Kael's Eye ignited again — golden fire behind obsidian sclera.
"Let them."
The ceiling shattered.
Stone and dust exploded as something massive slammed into the catacomb chamber, sending chunks of ancient masonry crashing down. Kael tackled Sera out of the way as a pillar crumbled where she'd been standing.
A Veilspawn dropped through the breach — long-limbed and faceless, cloaked in smoke and silence. It didn't roar. It clicked, like bones grinding together, and then it split, birthing two smaller forms from its ribcage, each twitching with unnatural speed.
"New variant," Sera muttered, already spinning her glaive into a defensive stance. "Fantastic."
"They're learning," Kael breathed, watching the creatures scatter across the walls like insects. "They're adapting."
Another one landed behind them.
Kael didn't wait.
He moved on instinct — the Eye burning hot in its socket, the gauntlet on his arm flaring with symbols. Time didn't slow like before — it fractured. For a heartbeat, he saw five outcomes of the same second.

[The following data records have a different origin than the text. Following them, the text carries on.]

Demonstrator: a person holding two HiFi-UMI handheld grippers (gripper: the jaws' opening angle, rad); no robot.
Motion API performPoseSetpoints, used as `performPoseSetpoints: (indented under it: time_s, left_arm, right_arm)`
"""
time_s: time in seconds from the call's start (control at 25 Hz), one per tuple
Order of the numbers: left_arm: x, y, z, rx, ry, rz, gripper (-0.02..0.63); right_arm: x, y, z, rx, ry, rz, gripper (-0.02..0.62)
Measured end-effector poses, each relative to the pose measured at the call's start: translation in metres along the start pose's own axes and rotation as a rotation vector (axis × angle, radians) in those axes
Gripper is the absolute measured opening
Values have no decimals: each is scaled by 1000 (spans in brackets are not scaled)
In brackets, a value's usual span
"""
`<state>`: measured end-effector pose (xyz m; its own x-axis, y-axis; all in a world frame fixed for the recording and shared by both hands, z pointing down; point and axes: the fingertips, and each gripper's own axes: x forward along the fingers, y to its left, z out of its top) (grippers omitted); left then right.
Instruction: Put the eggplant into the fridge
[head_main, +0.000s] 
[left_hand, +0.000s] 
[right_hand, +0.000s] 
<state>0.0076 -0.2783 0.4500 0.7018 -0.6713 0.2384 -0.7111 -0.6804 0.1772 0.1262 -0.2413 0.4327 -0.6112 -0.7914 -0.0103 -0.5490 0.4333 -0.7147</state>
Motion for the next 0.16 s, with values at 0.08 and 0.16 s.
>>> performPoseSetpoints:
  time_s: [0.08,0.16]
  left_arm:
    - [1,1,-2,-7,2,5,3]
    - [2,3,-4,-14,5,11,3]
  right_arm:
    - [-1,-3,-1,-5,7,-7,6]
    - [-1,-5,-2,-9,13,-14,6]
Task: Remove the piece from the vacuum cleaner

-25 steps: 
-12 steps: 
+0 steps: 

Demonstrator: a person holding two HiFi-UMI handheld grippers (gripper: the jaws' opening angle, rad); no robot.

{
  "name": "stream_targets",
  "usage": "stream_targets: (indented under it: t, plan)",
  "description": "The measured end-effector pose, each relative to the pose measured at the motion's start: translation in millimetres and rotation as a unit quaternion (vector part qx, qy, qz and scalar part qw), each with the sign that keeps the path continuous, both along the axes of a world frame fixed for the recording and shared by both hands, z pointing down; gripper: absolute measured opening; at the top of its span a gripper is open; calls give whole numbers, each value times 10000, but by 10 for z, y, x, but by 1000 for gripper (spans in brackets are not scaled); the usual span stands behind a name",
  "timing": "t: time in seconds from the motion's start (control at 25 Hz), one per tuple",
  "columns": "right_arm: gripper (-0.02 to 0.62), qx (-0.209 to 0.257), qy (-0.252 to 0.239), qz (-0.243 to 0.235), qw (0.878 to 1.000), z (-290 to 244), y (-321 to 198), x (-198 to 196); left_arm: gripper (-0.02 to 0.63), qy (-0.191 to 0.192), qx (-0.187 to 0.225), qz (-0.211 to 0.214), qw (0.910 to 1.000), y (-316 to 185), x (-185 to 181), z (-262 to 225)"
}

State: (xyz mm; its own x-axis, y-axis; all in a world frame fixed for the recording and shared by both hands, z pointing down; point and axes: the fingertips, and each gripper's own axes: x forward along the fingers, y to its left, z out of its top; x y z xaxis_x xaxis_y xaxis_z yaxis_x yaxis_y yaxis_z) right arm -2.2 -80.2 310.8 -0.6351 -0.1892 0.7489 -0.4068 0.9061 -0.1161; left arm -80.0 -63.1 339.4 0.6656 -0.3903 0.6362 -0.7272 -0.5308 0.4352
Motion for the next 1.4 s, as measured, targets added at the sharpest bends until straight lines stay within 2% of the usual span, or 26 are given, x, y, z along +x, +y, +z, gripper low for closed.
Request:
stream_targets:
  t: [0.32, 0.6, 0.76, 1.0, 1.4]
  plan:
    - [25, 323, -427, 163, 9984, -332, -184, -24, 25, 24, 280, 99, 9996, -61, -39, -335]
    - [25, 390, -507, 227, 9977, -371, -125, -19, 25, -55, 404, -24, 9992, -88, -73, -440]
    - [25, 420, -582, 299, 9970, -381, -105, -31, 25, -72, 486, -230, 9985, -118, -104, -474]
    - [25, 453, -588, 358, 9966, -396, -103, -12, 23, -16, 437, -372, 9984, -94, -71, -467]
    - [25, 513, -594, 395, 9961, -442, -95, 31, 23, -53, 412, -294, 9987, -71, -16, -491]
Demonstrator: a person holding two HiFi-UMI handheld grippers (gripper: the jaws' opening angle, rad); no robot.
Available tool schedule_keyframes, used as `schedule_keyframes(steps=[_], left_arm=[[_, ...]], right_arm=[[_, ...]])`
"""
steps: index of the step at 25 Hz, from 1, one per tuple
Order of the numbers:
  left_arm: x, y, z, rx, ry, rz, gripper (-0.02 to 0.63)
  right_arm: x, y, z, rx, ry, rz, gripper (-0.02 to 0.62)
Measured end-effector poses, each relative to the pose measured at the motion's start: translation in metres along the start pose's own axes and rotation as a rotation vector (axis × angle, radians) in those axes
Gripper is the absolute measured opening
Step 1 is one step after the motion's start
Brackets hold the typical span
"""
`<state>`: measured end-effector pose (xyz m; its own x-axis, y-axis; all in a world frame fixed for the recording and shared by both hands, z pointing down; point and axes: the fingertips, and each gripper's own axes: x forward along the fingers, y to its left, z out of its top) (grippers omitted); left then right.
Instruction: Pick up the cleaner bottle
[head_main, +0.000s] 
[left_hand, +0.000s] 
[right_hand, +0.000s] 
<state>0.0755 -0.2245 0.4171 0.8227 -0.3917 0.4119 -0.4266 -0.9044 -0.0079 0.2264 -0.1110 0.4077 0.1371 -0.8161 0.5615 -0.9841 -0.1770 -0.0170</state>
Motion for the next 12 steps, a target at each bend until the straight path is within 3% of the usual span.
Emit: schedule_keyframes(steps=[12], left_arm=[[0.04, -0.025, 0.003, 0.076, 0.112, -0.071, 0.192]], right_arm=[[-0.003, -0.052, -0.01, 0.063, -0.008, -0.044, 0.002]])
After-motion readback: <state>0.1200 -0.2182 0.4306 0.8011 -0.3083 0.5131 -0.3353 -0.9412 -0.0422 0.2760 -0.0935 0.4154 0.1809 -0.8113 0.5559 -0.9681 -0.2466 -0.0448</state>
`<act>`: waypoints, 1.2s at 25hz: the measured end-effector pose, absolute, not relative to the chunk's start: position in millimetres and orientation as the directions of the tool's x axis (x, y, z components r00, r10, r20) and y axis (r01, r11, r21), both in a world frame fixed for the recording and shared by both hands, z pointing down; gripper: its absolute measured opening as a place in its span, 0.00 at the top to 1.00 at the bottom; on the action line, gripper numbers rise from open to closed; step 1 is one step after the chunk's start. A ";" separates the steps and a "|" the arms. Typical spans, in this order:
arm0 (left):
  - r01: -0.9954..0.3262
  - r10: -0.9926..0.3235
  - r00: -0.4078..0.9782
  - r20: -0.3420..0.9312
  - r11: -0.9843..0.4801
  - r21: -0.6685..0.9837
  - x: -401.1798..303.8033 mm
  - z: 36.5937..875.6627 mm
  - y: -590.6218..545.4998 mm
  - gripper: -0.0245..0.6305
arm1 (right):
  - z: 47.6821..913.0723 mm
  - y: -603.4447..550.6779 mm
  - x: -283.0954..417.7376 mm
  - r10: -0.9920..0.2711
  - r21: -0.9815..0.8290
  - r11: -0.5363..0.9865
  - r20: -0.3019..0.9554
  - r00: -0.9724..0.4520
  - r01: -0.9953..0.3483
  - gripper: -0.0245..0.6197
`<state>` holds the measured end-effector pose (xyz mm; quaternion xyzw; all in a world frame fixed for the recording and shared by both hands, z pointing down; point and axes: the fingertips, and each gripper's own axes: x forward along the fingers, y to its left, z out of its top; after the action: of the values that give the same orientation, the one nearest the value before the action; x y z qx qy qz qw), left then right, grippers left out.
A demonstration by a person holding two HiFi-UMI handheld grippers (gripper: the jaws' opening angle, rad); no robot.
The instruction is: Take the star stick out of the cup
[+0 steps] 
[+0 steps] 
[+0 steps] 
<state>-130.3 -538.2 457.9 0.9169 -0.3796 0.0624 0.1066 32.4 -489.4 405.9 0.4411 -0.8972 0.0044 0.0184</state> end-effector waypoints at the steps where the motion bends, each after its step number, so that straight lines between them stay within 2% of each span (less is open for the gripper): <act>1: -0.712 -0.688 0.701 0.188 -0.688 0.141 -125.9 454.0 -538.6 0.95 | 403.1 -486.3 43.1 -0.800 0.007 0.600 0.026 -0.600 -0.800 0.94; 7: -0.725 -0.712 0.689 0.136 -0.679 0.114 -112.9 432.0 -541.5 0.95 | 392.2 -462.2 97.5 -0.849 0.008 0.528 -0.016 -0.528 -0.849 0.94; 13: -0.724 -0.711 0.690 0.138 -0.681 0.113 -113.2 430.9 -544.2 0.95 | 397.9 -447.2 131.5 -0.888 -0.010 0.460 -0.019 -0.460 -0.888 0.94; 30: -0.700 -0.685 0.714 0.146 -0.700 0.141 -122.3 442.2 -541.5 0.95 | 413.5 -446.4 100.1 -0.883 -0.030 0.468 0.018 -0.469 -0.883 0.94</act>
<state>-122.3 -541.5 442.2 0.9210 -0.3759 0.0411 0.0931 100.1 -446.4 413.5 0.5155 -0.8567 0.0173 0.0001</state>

All of them ended in blood.
His blade clashed with the creature's claws, steel screaming against unnatural bone. Sparks flew. He twisted, pivoted low, drove his sword up through its chest. It howled, split apart — and reformed behind him.
Sera was faster. Her glaive cut a clean arc through the second spawn, its body disintegrating in a flash of arcane heat. "They're phasing! Physical hits won't keep them down!"
Kael gritted his teeth. "Then we burn them from reality."
The gauntlet clicked. His body resisted. Power surged.
His Eye widened — and the world bent.
Symbols uncoiled in the air around him, spinning like a summoning circle. Heat rushed in. Gravity twisted. The Archivist shouted something — a warning, maybe — but it was drowned by the shriek of the Veilspawn as Kael let go.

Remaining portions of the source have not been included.